The base rate, set as the new benchmark after the central bank abandoned its currency peg in August, will remain at 17 per cent, policy makers said in a website statement on Monday. Three of six economists surveyed by Bloomberg forecast the move, with the rest predicting cuts to 15 per cent and 16 per cent.

The decision “was made taking into account risks for price stability, financial stability and the economic-growth outlook,” the central bank said in the statement. “Keeping the base rate at the same level in the conditions of an economic slowdown reflects the necessity of ensuring demand for tenge assets.”

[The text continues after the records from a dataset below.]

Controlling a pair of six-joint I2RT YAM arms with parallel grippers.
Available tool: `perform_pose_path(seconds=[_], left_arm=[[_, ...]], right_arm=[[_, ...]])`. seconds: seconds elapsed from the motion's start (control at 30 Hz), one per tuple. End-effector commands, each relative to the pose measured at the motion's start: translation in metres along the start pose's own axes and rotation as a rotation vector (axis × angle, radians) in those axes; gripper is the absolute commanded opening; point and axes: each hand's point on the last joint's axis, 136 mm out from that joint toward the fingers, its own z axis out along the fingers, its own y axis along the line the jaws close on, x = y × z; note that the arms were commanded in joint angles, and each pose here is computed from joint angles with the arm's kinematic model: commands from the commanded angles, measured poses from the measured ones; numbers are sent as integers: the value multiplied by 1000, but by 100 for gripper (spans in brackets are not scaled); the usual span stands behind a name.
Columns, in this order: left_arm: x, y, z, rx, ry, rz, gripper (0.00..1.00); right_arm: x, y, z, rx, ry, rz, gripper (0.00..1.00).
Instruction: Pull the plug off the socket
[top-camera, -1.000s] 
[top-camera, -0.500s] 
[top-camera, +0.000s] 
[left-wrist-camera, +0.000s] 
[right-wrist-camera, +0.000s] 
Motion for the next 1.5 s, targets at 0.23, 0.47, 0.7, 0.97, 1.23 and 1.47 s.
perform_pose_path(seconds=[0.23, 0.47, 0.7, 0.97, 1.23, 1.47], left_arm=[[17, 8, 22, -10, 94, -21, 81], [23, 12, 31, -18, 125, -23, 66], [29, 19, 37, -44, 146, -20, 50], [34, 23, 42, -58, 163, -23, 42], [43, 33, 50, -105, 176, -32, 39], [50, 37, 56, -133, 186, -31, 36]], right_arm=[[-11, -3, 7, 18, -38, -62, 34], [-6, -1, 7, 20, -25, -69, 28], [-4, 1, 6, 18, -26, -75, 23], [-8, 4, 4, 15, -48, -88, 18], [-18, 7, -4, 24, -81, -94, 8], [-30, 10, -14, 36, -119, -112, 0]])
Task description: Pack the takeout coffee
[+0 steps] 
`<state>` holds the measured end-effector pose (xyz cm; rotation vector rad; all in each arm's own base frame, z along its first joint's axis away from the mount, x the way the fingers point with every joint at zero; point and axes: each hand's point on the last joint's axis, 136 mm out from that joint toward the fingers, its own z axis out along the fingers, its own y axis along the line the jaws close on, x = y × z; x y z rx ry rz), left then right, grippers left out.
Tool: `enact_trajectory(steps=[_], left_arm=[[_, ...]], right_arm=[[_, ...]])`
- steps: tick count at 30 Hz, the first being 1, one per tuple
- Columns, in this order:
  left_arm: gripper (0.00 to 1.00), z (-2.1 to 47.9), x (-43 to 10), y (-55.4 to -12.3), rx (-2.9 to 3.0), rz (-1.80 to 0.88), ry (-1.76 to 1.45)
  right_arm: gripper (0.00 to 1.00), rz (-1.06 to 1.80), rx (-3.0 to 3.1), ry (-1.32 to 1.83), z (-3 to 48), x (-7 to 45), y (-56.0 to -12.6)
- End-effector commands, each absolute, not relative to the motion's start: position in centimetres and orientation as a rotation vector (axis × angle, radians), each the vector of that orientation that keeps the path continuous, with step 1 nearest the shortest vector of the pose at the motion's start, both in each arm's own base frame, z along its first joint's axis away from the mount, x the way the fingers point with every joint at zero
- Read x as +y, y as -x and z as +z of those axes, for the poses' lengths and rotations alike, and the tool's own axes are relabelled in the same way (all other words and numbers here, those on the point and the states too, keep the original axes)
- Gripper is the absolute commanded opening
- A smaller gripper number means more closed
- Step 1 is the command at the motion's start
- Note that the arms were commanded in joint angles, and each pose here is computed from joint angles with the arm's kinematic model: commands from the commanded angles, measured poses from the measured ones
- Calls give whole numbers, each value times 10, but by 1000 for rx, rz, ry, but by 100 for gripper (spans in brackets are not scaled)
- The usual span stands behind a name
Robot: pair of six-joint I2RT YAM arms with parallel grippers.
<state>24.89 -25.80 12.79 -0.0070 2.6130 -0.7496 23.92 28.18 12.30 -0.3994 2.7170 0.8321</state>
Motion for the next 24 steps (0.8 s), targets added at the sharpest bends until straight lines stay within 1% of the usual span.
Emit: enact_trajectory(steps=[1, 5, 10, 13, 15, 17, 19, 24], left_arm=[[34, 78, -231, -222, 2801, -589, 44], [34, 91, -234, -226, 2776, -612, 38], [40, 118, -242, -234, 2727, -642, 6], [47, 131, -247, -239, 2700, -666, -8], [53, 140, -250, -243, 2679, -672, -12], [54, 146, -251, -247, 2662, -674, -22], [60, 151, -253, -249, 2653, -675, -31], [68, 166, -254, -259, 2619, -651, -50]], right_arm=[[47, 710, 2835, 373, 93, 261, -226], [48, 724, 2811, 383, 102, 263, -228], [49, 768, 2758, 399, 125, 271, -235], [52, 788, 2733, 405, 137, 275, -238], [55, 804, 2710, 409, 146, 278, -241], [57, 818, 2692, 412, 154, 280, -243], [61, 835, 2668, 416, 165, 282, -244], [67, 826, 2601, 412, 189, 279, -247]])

Oil’s worst downturn in a generation has taken a toll on Kazakhstan, which holds parliamentary elections this week, bringing the economy to a near standstill and sending its currency to the world’s second-worst performance last year with a 50 per cent loss against the dollar. Inflation in February surged to 15.2 per cent from a year earlier, the fastest since 2008.

The central bank also said it kept its rate corridor at plus or minus 2 percentage points. The overnight deposit and lending standing facility rates form a corridor around the new benchmark.

Tenge speculation

Governor Daniyar Akishev resumed operations with lenders last month after suspending them in November citing a need to deprive them of liquidity to speculate against the tenge. That’s helped bring money-market rates from a record 350 per cent to an average of about 15 per cent.

Among its post-Soviet peers, the tenge is the second-best performer against the dollar in the past month after the Russian ruble with a gain of 7.5 per cent, according to data compiled by Bloomberg. The Kazakh currency, which closed trading before the rate announcement, gained 0.2 per cent to 343.25 versus the dollar in Almaty, according to data on the Kazakhstan Stock Exchange’s website.

The Kazakh economy will expand 0.5 per cent this year after a 1.2 per cent gain in 2015, according to official forecasts. The central bank’s focus is on stabilizing prices because economic growth isn’t possible with fast inflation, Akishev said on March 4.

Inflation will slow in the second half and approach the 8 per cent upper boundary of its target range by end-2016, the central bank said.

“The decision reflects continuing efforts to kick-start de-dollarisation in the banking sector and limit internal FX demand, which would only be possible under a positive real interest rate in the economy when the tenge remains mostly in a free-float,” said Dmitry Polevoy, chief economist for Russia and the Commonwealth of Independent States at ING Groep NV in Moscow.